Es dauerte nicht lange, bis sie die Steuerung der Mara einigermaßen verstand, sie musste schließlich keine komplizierten Manöver vollbringen. Ohne weiter zu zögern, bewegte Gibbli sich auf die Kuppel des Mönchs zu. Die Mara war viel kleiner als die Kampfschiffe der Flotte und stieß unter den Hochseemenschen kaum auf Beachtung. Diejenigen, die trotzdem versuchten anzugreifen, wurden vom Schutzschild abgehalten.
Unverhofft erschien der MARM vor dem großen Frontfenster. Das Beiboot wurde von mehreren Kampfeinheiten bedroht! Eine weitere Explosion erschütterte das Gebiet. Zwei der angreifenden Boote zogen sich zurück und fuhren auf die Explosion zu. Nur eines von Jacks U-Booten blieb zurück. Gibbli zögerte nicht lange und steuerte die Mara direkt darauf zu. Sie rammte es mit voller Wucht.
Obwohl es viel größer war als die Mara, spürte Gibbli kaum etwas von dem Zusammenprall. Das U-Boot brach mitten entzwei. Luftblasen zischten heraus und schlängelten sich Richtung Wasseroberfläche. Ein absplitternder Brocken traf den MARM. Das kleine Beiboot wurde durch den Aufprall zur Seite geschleudert, schien jedoch keinen Schaden erlitten zu haben. Bevor es irgendwo dagegen prallte, bekam Sky es wieder unter Kontrolle. Er war wirklich der beste Steuermann, den Gibbli je getroffen hatte!
Nach ein paar Minuten schaffte er es in dem Durcheinander, an die Mara anzudocken.

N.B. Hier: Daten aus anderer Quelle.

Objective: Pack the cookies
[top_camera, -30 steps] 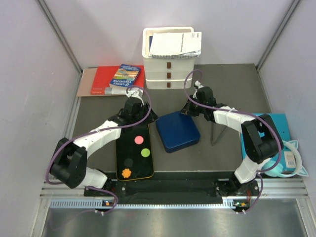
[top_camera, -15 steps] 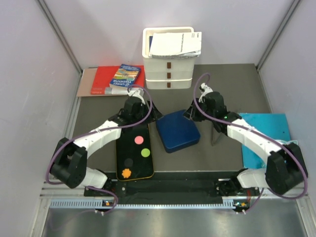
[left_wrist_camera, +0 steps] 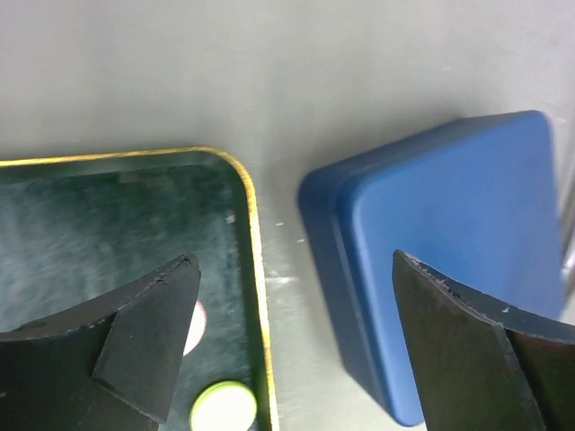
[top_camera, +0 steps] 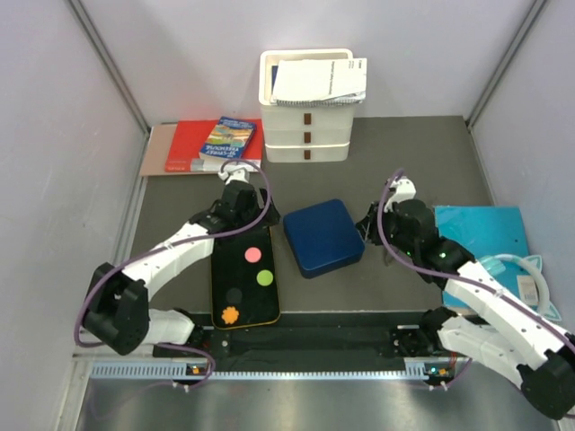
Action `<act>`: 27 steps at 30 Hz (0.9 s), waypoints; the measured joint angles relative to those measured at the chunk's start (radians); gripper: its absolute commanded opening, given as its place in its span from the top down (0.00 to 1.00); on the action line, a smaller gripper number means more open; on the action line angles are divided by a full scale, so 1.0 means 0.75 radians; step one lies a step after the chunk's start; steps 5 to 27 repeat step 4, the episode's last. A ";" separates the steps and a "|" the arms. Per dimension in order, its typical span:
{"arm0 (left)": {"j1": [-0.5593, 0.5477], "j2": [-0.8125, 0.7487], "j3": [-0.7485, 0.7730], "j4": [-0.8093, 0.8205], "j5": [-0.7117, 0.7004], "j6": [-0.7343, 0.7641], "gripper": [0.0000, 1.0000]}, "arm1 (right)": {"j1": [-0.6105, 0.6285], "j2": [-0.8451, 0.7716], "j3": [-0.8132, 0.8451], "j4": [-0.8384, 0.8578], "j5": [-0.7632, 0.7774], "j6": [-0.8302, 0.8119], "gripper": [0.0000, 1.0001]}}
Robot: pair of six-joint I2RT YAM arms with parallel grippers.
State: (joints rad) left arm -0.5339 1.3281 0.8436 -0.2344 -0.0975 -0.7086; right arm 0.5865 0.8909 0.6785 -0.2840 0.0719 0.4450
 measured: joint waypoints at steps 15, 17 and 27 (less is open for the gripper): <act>0.000 -0.027 -0.002 -0.049 -0.050 0.019 0.01 | 0.012 -0.088 -0.007 -0.033 0.079 -0.025 0.60; 0.000 -0.027 -0.002 -0.049 -0.050 0.019 0.01 | 0.012 -0.088 -0.007 -0.033 0.079 -0.025 0.60; 0.000 -0.027 -0.002 -0.049 -0.050 0.019 0.01 | 0.012 -0.088 -0.007 -0.033 0.079 -0.025 0.60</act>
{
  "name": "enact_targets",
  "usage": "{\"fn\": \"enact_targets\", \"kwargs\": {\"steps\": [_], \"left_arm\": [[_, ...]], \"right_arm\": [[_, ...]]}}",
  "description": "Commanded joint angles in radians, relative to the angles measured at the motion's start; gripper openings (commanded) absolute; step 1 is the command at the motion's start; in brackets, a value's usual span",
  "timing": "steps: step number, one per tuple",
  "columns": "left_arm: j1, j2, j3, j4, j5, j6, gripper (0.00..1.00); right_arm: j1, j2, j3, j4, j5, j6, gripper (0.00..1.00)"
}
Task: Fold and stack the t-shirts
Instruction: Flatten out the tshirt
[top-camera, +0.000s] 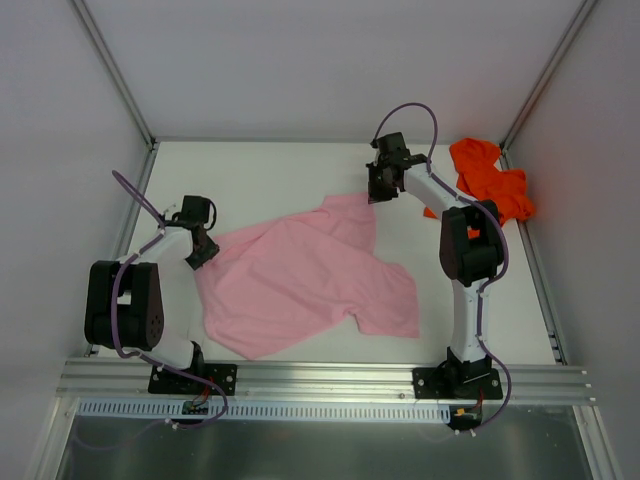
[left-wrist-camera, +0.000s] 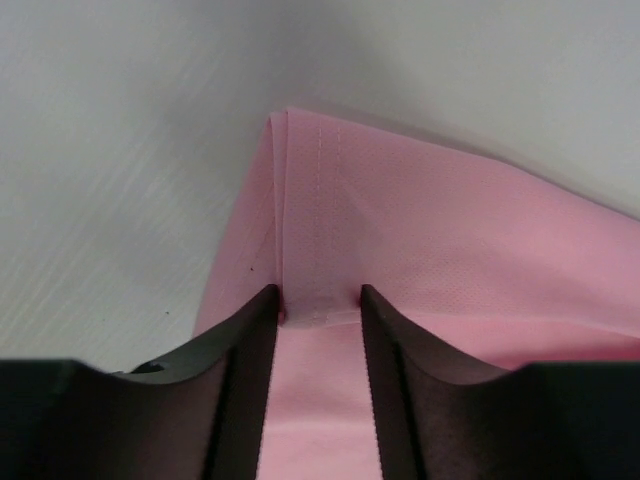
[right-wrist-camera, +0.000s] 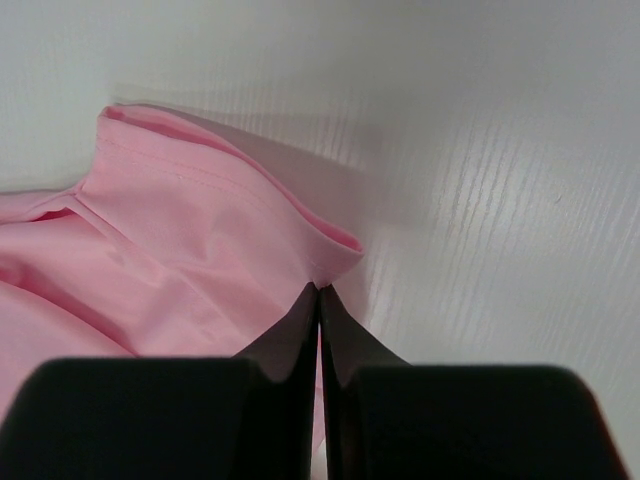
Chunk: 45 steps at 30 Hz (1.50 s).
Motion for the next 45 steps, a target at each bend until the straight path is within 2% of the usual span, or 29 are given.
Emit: {"fn": "enact_targets", "kwargs": {"steps": [1,6,7,13,15,18,22,24,27,31,37,45], "left_arm": [[0.007,-0.02,-0.019,0.004,-0.015,-0.02,0.32],[0.007,-0.017,-0.016,0.011,-0.03,-0.009,0.1],[0.007,-0.018,-0.015,0.016,-0.03,-0.003,0.0],[0.007,-0.096,0.036,0.027,-0.03,0.107,0.0],[0.007,-0.148,0.106,0.025,-0.009,0.175,0.0],[0.007,-0.217,0.232,0.03,0.056,0.363,0.0],[0.007,-0.267,0.418,0.033,0.136,0.497,0.0],[0.007,-0.277,0.53,0.037,0.22,0.552,0.0],[0.007,-0.276,0.68,0.022,0.3,0.56,0.0],[0.007,-0.271,0.867,0.005,0.308,0.528,0.0],[0.007,-0.294,0.962,0.028,0.239,0.497,0.0],[0.007,-0.345,0.998,0.06,0.291,0.486,0.0]], "right_arm": [[0.004,-0.028,0.015,0.019,0.021,-0.012,0.01],[0.006,-0.027,0.021,0.021,0.024,-0.009,0.01],[0.006,-0.027,0.024,0.018,0.029,-0.01,0.01],[0.006,-0.039,0.091,-0.016,0.03,-0.015,0.01],[0.004,-0.057,0.134,-0.016,0.027,-0.03,0.01],[0.004,-0.1,0.229,-0.03,0.056,-0.062,0.01],[0.006,-0.169,0.374,-0.05,0.073,-0.105,0.01],[0.004,-0.225,0.445,-0.042,0.073,-0.133,0.01],[0.006,-0.326,0.48,0.01,0.073,-0.168,0.01],[0.006,-0.474,0.454,0.106,0.107,-0.21,0.01],[0.004,-0.66,0.394,0.263,0.055,-0.259,0.01],[0.012,-0.745,0.424,0.257,0.015,-0.276,0.01]]}}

Währenddessen manövrierte Gibbli die Mara weiter an den Rand der Schlacht. Dann riss sie die Bedienelemente der Steuerung beiseite, sprang auf und rannte hoch in den oberen Teil der Zentrale. Sie erreichte das Schleusentor zum MARM, als dieses sich gerade öffnete. Vor ihr stand Abyss und starrte sie an. Mit Zornesfalten im Gesicht und geröteten Flecken unter den Augen sah er aus, als würde er gleich jemanden umbringen. So wütend hatte Gibbli ihn noch nie erlebt!
Ehe sie zurückweichen konnte, schubste er sie mit aller Kraft beiseite. Ihre Schulter krachte gegen die Sitzbank des runden Tisches und Gibbli schrie vor Schmerz auf. Abyss warf ihr einen gefährlich aussehenden Gegenstand vor die Füße, dann stapfte er wortlos an ihr vorbei.
Was war in ihn gefahren? Verängstigt rieb sie sich die Schulter und betrachtete das spitze Werkzeug. Es handelte sich um die Handstichsäge, die gestern irgendwann aus ihrer Tasche verschwunden war. An der beidseitig gezackten Klinge klebten Hautfetzen und Blut.